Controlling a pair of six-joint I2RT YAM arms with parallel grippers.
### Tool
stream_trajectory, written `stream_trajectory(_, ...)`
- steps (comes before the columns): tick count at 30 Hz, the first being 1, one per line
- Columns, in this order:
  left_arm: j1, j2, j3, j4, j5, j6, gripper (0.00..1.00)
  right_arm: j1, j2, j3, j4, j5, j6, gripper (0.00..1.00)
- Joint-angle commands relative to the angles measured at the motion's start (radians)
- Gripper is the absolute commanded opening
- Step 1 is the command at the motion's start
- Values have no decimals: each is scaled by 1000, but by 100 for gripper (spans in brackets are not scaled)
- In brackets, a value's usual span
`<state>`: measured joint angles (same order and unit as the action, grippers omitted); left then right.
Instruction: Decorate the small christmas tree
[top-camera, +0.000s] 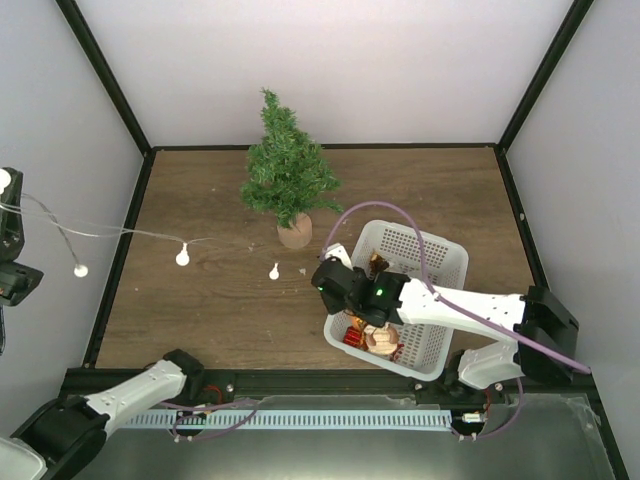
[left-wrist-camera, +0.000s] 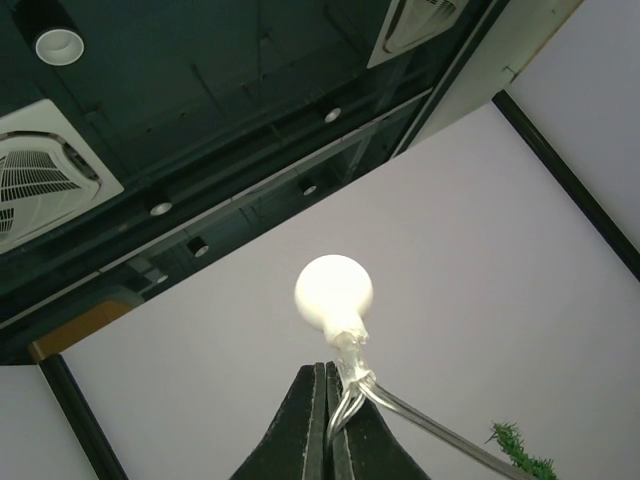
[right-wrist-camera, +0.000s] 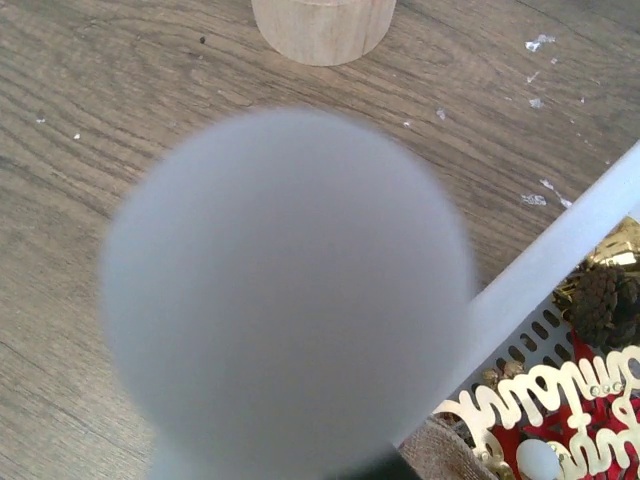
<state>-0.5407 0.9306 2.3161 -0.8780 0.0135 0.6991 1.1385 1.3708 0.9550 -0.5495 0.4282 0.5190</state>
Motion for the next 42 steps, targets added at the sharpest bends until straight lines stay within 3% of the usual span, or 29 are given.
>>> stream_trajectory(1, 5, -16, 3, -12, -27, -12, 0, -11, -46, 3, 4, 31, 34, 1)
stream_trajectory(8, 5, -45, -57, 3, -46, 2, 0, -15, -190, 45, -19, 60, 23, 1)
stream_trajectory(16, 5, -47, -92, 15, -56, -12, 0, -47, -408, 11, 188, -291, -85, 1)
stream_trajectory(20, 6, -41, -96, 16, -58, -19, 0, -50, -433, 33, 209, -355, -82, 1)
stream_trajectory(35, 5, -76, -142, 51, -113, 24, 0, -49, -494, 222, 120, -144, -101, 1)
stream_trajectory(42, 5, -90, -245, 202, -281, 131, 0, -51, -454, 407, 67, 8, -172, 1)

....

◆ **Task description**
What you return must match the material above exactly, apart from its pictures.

◆ **Task answer**
Controlling a pair of six-joint I2RT YAM arms with parallel grippers.
### Tool
stream_trajectory, written `stream_trajectory(_, ...)`
- steps (comes before the columns): tick count at 30 Hz, the first being 1, one per line
- Columns, in this order:
  left_arm: j1, j2, j3, j4, j5, j6, gripper (0.00..1.00)
  right_arm: j1, j2, j3, j4, j5, j6, gripper (0.00..1.00)
- Joint-angle commands relative to the angles measured at the motion's start (radians)
- Gripper is the absolute commanded opening
- Step 1 is the command at the motion's start
- Values have no decimals: each is scaled by 1000, but by 100 for gripper (spans in brackets are not scaled)
- In brackets, a value's usual span
`<state>`: measured joint angles (same order and unit as the action, grippers omitted); left then right.
Instruction: Decorate the small christmas tree
[top-camera, +0.000s] 
[left-wrist-camera, +0.000s] 
[right-wrist-camera, +0.000s] 
<state>-0.5407 0.9306 2.3161 -0.8780 0.0135 0.6991 1.1385 1.3708 0.9550 -0.5495 0.4282 0.5190</state>
Motion for the next 42 steps, targets added at the sharpest bends until straight lines stay within 3% of the usual span, or 29 are given.
>>> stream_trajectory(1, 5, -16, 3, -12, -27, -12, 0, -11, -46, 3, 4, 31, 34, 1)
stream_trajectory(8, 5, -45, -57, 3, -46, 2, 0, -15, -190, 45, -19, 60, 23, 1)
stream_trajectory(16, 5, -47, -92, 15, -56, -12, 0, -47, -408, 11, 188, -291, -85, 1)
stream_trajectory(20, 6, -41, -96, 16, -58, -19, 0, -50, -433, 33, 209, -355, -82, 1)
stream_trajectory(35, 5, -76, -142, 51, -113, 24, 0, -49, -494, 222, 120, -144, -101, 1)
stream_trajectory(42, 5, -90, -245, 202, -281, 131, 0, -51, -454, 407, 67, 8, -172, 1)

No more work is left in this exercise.